Only the number is needed: how many lines of the entries below contain the word "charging".

[Items from a dataset]
--

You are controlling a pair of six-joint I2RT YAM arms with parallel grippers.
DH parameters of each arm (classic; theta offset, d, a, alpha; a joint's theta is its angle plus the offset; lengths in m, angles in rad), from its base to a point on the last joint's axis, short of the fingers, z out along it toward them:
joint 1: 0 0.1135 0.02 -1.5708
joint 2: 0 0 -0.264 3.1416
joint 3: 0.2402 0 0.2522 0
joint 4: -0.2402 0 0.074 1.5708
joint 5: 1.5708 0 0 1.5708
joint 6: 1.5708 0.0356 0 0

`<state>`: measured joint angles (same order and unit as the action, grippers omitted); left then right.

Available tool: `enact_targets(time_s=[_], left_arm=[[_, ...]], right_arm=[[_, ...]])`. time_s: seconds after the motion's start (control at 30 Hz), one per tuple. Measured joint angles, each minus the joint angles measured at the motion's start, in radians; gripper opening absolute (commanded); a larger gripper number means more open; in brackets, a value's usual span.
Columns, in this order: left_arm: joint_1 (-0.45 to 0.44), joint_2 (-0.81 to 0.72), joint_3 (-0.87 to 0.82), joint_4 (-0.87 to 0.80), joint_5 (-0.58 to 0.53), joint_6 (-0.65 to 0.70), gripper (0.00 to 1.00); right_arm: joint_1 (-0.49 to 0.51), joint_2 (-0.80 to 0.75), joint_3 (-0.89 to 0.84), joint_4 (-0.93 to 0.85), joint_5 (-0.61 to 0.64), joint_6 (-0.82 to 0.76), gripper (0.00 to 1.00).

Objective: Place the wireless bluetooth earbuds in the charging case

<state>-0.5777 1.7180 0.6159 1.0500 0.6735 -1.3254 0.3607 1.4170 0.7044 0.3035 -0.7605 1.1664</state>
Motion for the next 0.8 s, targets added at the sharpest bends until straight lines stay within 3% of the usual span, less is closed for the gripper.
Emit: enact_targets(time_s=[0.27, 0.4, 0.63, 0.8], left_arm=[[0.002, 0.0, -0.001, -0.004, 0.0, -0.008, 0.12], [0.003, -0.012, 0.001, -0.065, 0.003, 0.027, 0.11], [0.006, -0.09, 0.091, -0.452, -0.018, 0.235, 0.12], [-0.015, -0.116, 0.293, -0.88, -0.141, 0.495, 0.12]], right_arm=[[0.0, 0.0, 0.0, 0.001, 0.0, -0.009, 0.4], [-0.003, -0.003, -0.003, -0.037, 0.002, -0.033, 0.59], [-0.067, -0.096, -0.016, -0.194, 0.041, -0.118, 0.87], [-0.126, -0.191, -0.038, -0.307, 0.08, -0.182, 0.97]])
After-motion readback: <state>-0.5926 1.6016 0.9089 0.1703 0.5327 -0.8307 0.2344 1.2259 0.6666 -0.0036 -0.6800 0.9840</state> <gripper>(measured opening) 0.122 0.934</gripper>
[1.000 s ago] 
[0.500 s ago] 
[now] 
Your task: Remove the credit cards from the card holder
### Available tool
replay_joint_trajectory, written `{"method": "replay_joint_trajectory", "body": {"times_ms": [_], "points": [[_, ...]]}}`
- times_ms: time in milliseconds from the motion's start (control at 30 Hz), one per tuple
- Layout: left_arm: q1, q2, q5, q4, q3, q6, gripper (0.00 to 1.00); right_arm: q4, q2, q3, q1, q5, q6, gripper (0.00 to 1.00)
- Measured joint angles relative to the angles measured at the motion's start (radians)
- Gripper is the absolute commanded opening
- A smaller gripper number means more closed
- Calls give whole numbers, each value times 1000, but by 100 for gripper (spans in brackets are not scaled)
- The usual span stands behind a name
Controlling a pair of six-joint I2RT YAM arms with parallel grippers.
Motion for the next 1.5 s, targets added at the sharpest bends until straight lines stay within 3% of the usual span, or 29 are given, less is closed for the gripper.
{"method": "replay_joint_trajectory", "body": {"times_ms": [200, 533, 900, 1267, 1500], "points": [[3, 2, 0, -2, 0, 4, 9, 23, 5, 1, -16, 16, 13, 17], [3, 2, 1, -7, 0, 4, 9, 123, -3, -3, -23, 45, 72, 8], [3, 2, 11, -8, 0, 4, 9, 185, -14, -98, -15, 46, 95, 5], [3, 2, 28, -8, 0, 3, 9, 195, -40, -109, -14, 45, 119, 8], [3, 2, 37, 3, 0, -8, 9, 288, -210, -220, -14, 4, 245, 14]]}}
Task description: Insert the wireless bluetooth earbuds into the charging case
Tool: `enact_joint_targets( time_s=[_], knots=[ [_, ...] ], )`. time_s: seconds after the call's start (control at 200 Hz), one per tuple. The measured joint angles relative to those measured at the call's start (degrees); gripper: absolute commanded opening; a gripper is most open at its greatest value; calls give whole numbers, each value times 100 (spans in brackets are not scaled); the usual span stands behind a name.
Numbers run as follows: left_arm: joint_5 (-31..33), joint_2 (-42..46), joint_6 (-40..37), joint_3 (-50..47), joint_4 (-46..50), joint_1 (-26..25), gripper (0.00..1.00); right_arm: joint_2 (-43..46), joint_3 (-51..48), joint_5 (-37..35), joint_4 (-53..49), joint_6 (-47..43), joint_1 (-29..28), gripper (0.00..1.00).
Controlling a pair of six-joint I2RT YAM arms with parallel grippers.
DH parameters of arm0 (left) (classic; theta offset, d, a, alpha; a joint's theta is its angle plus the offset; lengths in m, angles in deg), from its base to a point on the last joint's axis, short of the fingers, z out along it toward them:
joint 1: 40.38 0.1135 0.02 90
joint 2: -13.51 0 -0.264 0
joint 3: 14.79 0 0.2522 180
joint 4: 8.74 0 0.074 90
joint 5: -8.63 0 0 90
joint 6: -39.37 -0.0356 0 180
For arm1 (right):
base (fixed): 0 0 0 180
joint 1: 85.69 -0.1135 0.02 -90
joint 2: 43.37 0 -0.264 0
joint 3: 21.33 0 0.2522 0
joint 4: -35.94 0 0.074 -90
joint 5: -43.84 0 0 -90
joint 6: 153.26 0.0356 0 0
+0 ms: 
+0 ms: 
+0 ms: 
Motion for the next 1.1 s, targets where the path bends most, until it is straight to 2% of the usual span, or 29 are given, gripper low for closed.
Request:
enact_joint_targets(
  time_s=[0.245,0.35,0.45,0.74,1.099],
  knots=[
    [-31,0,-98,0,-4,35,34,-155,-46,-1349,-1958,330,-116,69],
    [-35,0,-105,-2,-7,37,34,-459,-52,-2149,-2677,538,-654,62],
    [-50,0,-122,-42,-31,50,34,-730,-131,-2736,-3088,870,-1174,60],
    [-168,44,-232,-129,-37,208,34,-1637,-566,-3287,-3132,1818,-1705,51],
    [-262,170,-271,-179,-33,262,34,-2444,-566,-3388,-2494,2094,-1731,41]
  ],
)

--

# Answer for this exercise
2